- **What is being asked**
Each line below should be retyped exactly, with no pictures.

======== Supplied records

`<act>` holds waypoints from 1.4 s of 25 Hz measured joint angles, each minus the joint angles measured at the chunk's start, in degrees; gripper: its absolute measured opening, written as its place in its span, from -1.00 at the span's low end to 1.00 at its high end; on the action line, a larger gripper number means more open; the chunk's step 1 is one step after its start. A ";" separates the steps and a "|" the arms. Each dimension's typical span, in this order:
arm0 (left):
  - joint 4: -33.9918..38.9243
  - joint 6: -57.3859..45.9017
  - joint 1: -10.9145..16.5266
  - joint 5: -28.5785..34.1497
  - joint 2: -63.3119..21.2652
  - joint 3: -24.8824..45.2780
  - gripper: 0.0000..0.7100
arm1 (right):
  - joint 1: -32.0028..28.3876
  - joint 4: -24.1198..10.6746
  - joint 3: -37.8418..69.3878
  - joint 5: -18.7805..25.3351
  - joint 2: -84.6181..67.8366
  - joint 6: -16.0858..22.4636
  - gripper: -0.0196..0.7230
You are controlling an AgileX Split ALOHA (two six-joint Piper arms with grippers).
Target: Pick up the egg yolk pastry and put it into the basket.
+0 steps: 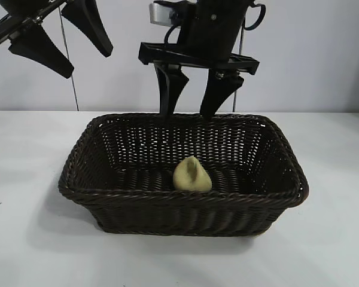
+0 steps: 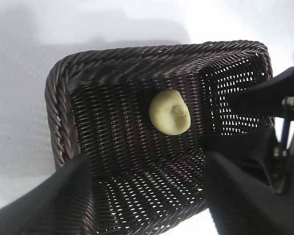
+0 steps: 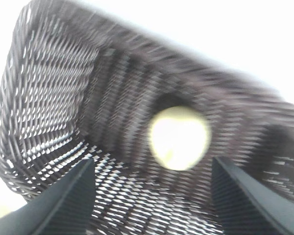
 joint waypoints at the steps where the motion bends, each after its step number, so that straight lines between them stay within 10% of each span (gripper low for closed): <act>1: 0.00 0.00 0.00 0.00 0.00 0.00 0.35 | -0.74 0.74 -0.20 0.07 -0.29 0.00 0.37; 16: 0.00 0.06 0.00 -0.23 0.00 0.00 0.35 | -14.96 2.67 2.90 0.77 -8.82 -3.34 0.38; 35: 0.00 0.06 0.00 -0.37 0.00 0.00 0.35 | -15.34 0.05 11.15 0.80 -10.39 -5.11 0.38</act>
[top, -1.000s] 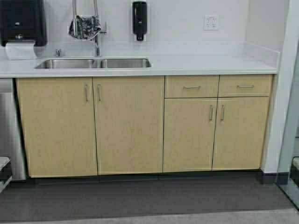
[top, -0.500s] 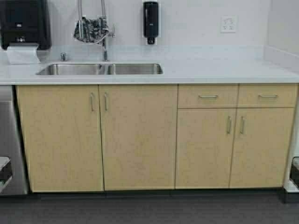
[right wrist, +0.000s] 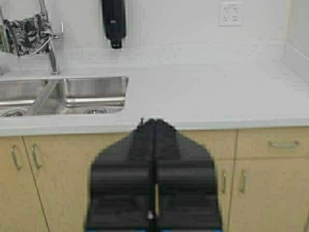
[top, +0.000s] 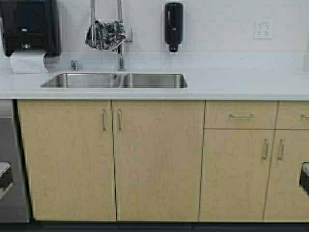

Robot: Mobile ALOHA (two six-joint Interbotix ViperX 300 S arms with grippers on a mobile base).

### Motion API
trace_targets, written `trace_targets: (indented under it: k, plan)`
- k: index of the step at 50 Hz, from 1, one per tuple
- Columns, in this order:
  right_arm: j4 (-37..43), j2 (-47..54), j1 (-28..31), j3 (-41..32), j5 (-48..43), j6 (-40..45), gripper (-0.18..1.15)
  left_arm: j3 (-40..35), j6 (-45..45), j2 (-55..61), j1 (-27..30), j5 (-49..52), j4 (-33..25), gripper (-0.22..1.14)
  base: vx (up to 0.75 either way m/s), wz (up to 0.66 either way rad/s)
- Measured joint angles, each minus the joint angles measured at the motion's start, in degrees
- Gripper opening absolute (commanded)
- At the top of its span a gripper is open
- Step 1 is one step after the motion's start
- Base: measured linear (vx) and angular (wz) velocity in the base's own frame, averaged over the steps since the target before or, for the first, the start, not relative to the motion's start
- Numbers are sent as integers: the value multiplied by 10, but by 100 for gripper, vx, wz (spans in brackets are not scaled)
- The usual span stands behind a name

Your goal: Get the cloth and wipe up the spill under the wine glass

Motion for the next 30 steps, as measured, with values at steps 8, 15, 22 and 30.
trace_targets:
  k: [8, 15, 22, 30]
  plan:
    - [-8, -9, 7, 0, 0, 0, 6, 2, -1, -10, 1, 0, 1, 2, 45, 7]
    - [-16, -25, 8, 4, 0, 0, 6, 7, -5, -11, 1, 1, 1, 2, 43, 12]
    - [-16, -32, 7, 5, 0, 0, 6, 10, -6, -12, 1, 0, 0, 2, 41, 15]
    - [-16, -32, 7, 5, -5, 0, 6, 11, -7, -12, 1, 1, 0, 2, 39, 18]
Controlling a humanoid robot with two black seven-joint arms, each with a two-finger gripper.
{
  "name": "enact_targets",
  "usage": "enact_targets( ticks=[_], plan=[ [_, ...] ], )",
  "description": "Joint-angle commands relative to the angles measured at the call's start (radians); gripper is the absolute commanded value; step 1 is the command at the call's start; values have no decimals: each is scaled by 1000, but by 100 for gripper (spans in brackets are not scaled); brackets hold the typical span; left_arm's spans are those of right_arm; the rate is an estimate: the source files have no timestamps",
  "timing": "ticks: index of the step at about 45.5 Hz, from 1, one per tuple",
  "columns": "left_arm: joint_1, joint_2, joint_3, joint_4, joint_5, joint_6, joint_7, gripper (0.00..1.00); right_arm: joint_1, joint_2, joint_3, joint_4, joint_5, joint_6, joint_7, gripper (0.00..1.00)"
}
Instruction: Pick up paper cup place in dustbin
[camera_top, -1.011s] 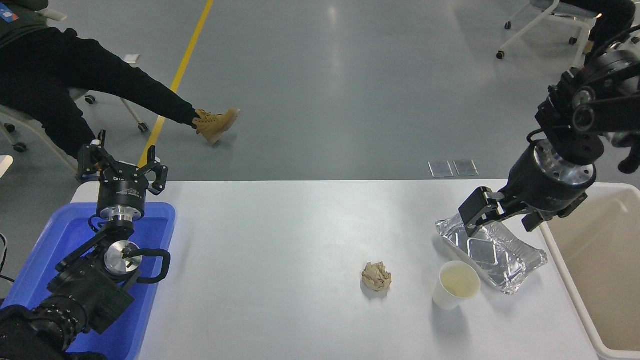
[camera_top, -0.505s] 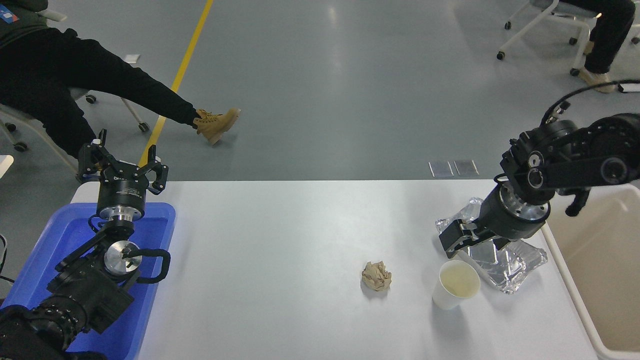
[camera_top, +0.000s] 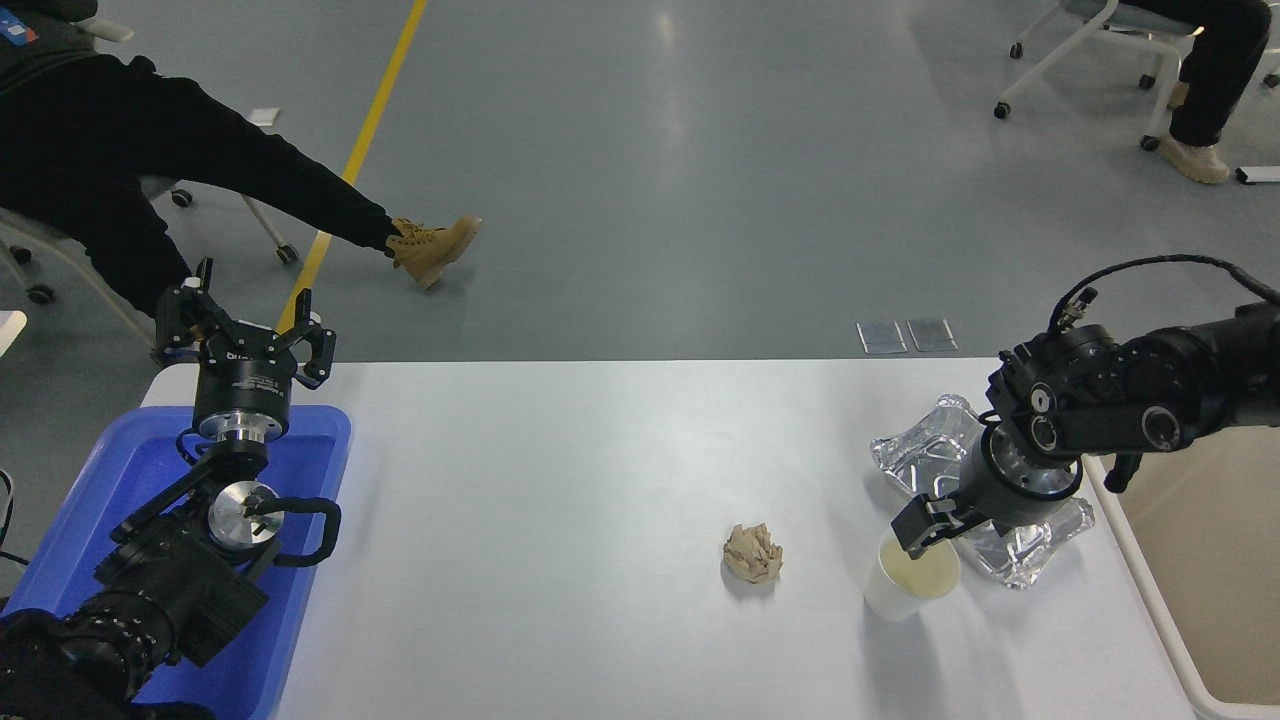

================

- **Worked solution**
`<act>` holds waypoints from 1.4 s of 25 Hz measured joint angles, each minus the joint angles measured at the chunk's start, in degrees; gripper: its absolute measured opening, written as its place in its span, from -1.00 at the span's low end to 1.00 at its high end; on the action line, a larger gripper number means more open; the chunk's step 1 is one step after its start. A ";" separates the steps and a "|" the arms. Each dimension's typical span, in this order:
arm0 (left):
  - joint 4: -33.9918..38.9243
  - joint 6: -57.3859..45.9017
  - joint 1: -10.9145..16.5266
  - joint 5: -28.5785..34.1497
  - joint 2: -63.3119..21.2652
  - joint 3: -24.8824..45.2780
  - gripper: 0.0000..0.7100
arm1 (right):
  - joint 1: -32.0028..28.3876
  - joint 4: -24.1198..10.6746
  - joint 3: -37.8418..69.3878
  - joint 5: -18.7805..25.3351
  - joint 2: -84.6181..67.8366
  - joint 6: -16.0858..22.4636
  - gripper: -0.0196..0.7230
You are controlling an AgileX Split ALOHA (two six-joint Piper arms with grippers).
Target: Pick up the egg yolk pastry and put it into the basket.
+0 steps: 
+0 steps: 
+0 steps: 
 joint waypoints at the steps where the motion bends, each after its step number, so that straight lines between them stay within 10% of each span (gripper low for closed): <act>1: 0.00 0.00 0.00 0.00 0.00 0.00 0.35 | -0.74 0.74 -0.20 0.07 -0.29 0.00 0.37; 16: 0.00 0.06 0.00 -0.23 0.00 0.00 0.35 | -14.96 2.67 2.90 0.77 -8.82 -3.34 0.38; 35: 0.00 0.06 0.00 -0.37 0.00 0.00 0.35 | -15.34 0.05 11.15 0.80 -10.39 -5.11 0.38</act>
[top, -1.000s] 
[top, -0.500s] 
[right wrist, +0.000s] 
[top, +0.000s] 

Robot: Mobile ALOHA (two six-joint Interbotix ViperX 300 S arms with grippers on a mobile base).

### Motion API
trace_targets, written `trace_targets: (indented under it: k, plan)`
- k: index of the step at 50 Hz, from 1, one per tuple
- Columns, in this order:
  right_arm: j4 (-37..43), j2 (-47..54), j1 (-28..31), j3 (-41..32), j5 (-48..43), j6 (-40..45), gripper (-0.18..1.15)
  left_arm: j3 (-40..35), j6 (-45..45), j2 (-55..61), j1 (-27..30), j5 (-49..52), j4 (-33..25), gripper (-0.22..1.14)
  base: vx (up to 0.75 either way m/s), wz (up to 0.66 either way rad/s)
- Measured joint angles, each minus the joint angles measured at the motion's start, in degrees
- Gripper opening absolute (commanded)
- At the top of its span a gripper is open
- Step 1 is one step after the motion's start
- Base: measured linear (vx) and angular (wz) velocity in the base's own frame, averaged over the steps since the target before or, for the first, the start, not relative to the motion's start
- Numbers are sent as integers: the value multiplied by 10, but by 100 for gripper, vx, wz (spans in brackets are not scaled)
- The usual span stands behind a name

Your goal: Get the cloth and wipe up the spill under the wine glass

Motion for the next 30 steps, as measured, with values at steps 8, 15, 22 and 30.
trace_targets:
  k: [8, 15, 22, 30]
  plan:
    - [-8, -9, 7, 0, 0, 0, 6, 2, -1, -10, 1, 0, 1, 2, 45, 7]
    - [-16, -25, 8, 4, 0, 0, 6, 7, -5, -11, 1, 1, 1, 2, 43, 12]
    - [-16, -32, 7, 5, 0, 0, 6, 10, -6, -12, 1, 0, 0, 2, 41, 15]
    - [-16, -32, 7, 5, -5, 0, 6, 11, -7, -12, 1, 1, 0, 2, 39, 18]
Controlling a humanoid robot with two black seven-joint arms, each with a two-finger gripper.
{
  "name": "enact_targets",
  "usage": "enact_targets( ticks=[_], plan=[ [_, ...] ], )",
  "description": "Joint-angle commands relative to the angles measured at the call's start (radians); gripper is the absolute commanded value; step 1 is the command at the call's start; values have no decimals: each is scaled by 1000, but by 100 for gripper (spans in brackets are not scaled); brackets hold the typical span; left_arm's spans are those of right_arm; the rate is an estimate: the source files have no timestamps",
  "timing": "ticks: index of the step at about 45.5 Hz, from 1, one per tuple",
  "columns": "left_arm: joint_1, joint_2, joint_3, joint_4, joint_5, joint_6, joint_7, gripper (0.00..1.00); right_arm: joint_1, joint_2, joint_3, joint_4, joint_5, joint_6, joint_7, gripper (0.00..1.00)"
}
Instruction: Pick up paper cup place in dustbin
[camera_top, -1.011s] 
[camera_top, -0.505s] 
[camera_top, +0.000s] 

What came before is the complete response.